■ WHAT IS EXPECTED ■
Each line of the data below goes into the copy exactly; pictures do not.
================================
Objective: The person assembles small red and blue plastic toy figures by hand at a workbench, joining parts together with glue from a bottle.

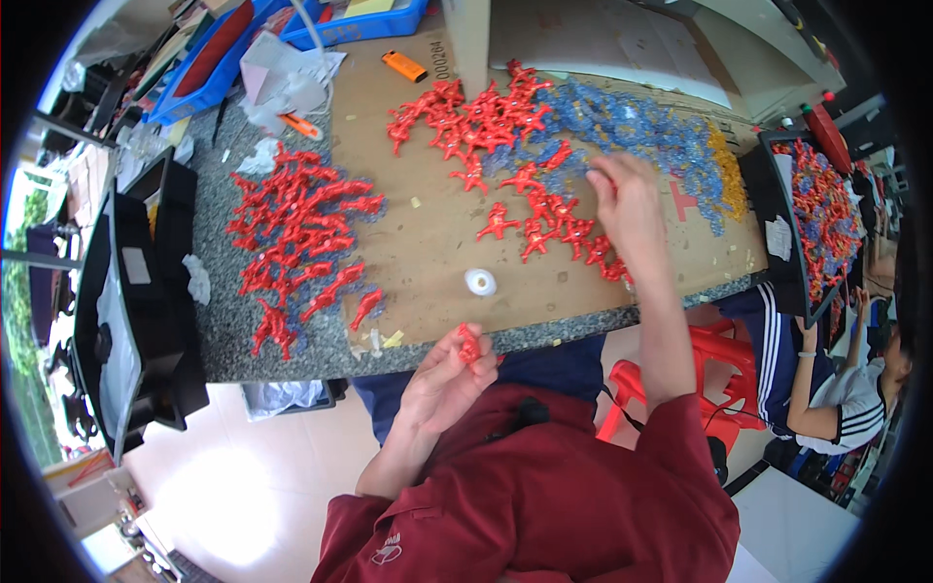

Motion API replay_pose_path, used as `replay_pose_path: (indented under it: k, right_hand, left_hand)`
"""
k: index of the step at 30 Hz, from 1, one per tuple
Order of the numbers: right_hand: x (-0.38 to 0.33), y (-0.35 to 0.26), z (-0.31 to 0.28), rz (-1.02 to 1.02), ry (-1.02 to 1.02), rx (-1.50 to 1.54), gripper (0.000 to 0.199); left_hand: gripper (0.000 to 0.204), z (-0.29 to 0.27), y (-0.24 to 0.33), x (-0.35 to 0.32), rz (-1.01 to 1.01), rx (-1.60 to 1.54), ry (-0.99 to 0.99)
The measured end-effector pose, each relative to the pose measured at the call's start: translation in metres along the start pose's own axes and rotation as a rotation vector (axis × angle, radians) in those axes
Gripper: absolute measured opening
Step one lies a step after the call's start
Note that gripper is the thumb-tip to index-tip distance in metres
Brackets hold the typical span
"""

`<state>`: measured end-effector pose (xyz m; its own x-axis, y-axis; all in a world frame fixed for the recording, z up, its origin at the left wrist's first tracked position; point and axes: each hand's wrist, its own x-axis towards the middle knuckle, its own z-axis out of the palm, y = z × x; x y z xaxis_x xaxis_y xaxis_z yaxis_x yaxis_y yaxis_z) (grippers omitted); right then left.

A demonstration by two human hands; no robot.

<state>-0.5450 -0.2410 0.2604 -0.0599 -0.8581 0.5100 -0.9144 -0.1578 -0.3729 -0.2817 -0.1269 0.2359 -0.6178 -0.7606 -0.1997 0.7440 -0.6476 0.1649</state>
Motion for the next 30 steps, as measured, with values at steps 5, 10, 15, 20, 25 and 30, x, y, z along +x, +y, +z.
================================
■ ANSWER FOR THIS EXERCISE ■
Objective: The person assembles small red and blue plastic toy figures by hand at a workbench, joining parts together with glue from a bottle.


Motion API replay_pose_path, used as `replay_pose_path: (indented under it: k, right_hand, left_hand)`
"""
k: index of the step at 30 Hz, from 1, one per tuple
Order of the numbers: right_hand: x (-0.38 to 0.33), y (-0.35 to 0.26), z (-0.31 to 0.28), rz (-1.02 to 1.02), ry (-1.02 to 1.02), rx (-1.50 to 1.54), gripper (0.000 to 0.199); left_hand: gripper (0.000 to 0.204), z (-0.29 to 0.27), y (-0.24 to 0.33), x (-0.35 to 0.32), rz (-1.01 to 1.01), rx (-1.60 to 1.54), ry (-0.99 to 0.99)
The measured end-effector pose, each relative to the pose measured at the call's start: translation in metres along the start pose's own axes and rotation as a rotation vector (axis × angle, radians) in those axes
Gripper: absolute measured opening
Step one lies a step after the call's start
Note that gripper is the thumb-tip to index-tip distance in metres
Brackets hold the typical span
"""

`<state>`: measured end-effector pose (xyz m; its own x-axis, y-axis; all in a world frame fixed for the recording, z up, its origin at the left wrist's first tracked position; point and axes: each hand's wrist, its own x-axis towards the middle knuckle, its own z-axis out of the palm, y = z × x; x y z xaxis_x xaxis_y xaxis_z yaxis_x yaxis_y yaxis_z) (grippers omitted); right then left.

A demonstration by two human hands; no robot.

<state>-0.5450 -0.2410 0.2604 -0.0599 -0.8581 0.5100 -0.9144 -0.1578 -0.3729 -0.2817 -0.1269 0.2359 -0.6178 -0.7606 -0.1997 0.7440 -0.6476 0.1649</state>
Motion for the next 30 steps, as measured, with values at steps 5, 10, 15, 20, 25 and 30, x, y, z along +x, +y, +z.

This is the complete answer.